So Google Wave keynote hit the streets last week at Googles I/O, and there’s been a lot of buzz about the product. In this post I’d like to make some parallel connections to SharePoint and the new Google Wave.

What is I.T. like some sort of boring scary movie? Why is every product that comes out that does something similar as another labeled an “{Application name here} Killer”?  Let’s be honest, it’s been on both sides of the road here. Ipod has its Zune, SharePoint had its Documentum, Iphone had its Android and WinMo 6.5, Google Search has Microsoft’s BING. Really the “killer” thing has to stop; nothing ends up being a killer anything.  Each product has its specific audience, and those folks will always be loyal to that product. The folks on the fence are the ones that are easiest influenced.

That said, in this nerds opinion, Google has only come up with a handful of “killer” apps and services. The first killer app of course being Google Search. They have had the market on search for years, when your product becomes a verb you know you hit the big time (“go Google it”), now that Microsoft has “BING” will that take hold of some of that space, probably.  It is a good search engine and as the algorithms grow and mature the searches will be 10 fold better. I just don’t see myself saying “Go Bing that”.   The second killer app, in my opinion was Google Maps.  It far and wide replaced any usage of MapQuest for me and it seems MapQuest has been unable to keep up ever since.  Street view was the clincher for me, even though I have been using it long before street view.

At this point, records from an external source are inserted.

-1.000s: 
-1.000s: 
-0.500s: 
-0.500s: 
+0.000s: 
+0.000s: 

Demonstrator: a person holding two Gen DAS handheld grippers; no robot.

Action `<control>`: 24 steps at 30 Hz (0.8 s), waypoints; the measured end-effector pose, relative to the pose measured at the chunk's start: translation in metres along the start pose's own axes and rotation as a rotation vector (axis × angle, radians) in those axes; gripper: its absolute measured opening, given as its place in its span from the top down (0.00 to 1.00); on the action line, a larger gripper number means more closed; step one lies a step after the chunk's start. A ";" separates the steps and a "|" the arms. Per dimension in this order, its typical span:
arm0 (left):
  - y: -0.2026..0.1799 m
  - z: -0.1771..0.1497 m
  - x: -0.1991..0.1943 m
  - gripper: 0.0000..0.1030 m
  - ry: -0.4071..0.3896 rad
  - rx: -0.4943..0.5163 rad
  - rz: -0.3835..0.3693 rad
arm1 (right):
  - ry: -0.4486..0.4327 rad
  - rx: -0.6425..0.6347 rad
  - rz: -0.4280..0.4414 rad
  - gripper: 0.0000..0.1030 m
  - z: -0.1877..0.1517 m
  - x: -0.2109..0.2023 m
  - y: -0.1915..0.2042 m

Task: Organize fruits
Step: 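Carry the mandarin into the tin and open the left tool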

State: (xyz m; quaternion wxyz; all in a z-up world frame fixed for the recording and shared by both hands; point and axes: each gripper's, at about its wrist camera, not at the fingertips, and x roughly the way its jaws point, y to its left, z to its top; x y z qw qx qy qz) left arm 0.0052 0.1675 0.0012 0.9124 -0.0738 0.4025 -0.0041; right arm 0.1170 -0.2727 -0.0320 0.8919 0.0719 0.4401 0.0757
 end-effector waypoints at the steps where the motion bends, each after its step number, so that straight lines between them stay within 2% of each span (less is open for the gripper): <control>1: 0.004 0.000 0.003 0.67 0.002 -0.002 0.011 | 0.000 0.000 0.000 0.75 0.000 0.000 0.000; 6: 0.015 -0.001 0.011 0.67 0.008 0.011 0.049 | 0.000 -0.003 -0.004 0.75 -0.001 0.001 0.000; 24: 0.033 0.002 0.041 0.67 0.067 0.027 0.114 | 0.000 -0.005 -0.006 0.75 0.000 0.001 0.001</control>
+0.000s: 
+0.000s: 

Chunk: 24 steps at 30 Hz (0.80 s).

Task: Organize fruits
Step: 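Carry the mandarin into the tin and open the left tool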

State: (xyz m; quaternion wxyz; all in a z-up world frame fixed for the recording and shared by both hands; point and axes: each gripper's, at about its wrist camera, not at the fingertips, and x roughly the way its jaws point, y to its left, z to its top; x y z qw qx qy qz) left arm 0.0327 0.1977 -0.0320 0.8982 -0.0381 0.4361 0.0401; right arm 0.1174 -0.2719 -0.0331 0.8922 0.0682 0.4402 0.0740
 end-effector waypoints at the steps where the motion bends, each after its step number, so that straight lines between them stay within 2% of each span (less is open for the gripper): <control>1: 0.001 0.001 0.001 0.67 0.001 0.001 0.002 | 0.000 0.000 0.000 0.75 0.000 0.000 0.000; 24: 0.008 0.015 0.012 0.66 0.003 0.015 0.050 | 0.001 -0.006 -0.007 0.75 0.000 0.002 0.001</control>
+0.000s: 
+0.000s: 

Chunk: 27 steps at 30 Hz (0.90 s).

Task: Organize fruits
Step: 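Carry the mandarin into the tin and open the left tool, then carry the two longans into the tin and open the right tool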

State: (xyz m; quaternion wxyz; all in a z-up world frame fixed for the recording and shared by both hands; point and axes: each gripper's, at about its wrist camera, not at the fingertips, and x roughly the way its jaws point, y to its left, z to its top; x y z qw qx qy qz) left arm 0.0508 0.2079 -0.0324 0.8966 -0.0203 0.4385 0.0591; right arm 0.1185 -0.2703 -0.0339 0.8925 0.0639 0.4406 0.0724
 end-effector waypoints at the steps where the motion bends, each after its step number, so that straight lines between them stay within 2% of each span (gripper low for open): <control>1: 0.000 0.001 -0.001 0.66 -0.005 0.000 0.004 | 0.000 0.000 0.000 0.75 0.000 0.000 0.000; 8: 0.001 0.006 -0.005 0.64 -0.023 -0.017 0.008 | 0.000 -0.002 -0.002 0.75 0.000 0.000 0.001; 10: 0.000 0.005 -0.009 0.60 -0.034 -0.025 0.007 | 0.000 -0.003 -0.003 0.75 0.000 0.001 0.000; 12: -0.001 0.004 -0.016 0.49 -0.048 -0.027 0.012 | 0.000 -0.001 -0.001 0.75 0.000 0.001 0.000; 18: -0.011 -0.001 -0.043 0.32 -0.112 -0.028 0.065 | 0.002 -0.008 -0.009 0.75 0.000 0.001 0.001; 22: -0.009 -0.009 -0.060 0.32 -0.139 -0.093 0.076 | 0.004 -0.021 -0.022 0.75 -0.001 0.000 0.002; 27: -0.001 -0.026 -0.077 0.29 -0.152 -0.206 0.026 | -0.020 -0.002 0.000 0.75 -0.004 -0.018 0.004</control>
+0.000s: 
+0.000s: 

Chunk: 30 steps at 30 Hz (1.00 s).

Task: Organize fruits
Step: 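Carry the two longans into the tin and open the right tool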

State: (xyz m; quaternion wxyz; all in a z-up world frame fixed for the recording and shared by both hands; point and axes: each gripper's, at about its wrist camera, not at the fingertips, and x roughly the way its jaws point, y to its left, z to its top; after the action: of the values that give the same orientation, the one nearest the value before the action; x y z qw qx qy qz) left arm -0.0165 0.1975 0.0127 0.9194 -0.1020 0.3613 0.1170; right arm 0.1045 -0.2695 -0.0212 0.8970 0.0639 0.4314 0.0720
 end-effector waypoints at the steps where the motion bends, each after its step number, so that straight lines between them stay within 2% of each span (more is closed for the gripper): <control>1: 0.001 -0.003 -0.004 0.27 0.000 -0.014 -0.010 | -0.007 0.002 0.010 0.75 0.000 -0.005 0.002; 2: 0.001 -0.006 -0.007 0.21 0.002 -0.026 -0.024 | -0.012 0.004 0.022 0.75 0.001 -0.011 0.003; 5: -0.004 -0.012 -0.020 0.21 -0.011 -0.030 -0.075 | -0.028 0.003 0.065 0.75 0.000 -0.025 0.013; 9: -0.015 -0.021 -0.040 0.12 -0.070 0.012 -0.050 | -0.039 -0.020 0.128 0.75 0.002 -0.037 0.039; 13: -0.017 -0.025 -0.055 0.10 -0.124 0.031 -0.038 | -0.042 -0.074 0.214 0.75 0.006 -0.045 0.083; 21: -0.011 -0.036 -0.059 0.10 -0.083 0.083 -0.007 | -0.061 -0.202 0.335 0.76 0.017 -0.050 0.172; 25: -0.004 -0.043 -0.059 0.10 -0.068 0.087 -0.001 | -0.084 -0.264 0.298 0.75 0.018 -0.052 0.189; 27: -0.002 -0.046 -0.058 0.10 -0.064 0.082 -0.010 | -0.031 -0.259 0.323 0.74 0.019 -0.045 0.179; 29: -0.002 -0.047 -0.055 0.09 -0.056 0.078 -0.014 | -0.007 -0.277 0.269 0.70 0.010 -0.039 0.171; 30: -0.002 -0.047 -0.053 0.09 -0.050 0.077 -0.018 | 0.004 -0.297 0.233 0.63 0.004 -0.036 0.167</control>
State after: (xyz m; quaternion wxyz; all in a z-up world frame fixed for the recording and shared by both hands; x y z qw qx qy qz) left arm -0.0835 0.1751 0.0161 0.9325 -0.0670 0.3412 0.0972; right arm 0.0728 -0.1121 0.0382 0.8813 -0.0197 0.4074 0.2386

Now onto the meat of the blog post. A fellow twitter’r (@mrackley) said so eloquently in a twitter post. “Anyone who thinks Google Wave is a SharePoint killer does not understand SharePoint or Large organizations for that matter”. I couldn’t agree more Google Wave (as it sits right now because it’s open source) is not a SharePoint killer. I think it’s a very cool tool to use in small organizations (like windows live office) or in a design firm or something but there is no context to compare the two applications.

Now I’m not saying that Google Wave isn’t really cool, I love the seamless integration of the user experience.  But as it’s been said, it seems to gear more towards a match up against WSS than it does MOSS as a whole.  It has to be recognized that it doesn’t look like Google isn’t aiming this thing at the corporate level intranet space (yet anyway), this is like an ad hock workspace collaboration tool.  Again, right now. Who is to say that in 3 years when this gains steam and moves forward with user participation it won’t be awesome, right now it’s just in its infancy. See the theme on that disclaimer?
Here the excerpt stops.